DATASET SECTION section start

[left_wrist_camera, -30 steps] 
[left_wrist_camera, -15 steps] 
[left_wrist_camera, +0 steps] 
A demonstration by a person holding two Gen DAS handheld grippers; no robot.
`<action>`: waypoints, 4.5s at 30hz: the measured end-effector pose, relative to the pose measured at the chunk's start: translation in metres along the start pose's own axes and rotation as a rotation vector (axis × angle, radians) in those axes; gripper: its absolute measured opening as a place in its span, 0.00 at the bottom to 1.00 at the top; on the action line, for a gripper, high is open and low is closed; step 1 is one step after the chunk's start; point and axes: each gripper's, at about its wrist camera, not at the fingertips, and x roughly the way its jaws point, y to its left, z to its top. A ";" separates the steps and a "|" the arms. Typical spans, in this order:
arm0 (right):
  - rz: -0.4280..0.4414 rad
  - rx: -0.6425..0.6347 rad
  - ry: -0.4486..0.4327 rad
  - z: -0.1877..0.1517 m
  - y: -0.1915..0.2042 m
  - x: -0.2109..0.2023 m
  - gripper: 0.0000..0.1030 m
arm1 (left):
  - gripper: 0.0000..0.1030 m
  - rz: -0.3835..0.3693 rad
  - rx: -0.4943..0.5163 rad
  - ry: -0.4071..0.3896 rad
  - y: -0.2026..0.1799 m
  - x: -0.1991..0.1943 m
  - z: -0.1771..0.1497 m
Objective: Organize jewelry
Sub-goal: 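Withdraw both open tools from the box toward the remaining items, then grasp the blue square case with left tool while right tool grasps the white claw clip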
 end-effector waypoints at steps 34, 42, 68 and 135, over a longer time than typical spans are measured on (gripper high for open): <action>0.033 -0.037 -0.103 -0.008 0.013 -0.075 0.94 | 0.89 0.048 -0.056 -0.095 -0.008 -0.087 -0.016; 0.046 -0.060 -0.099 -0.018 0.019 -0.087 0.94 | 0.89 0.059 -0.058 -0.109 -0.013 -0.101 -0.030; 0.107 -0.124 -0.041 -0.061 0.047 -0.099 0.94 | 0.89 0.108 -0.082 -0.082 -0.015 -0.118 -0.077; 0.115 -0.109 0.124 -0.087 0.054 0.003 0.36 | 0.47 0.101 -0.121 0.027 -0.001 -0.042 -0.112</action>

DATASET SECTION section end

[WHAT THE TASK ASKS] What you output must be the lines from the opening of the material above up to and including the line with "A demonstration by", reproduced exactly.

[SOLUTION]
[left_wrist_camera, -30 steps] 
[left_wrist_camera, -15 steps] 
[left_wrist_camera, +0 steps] 
A demonstration by a person holding two Gen DAS handheld grippers; no robot.

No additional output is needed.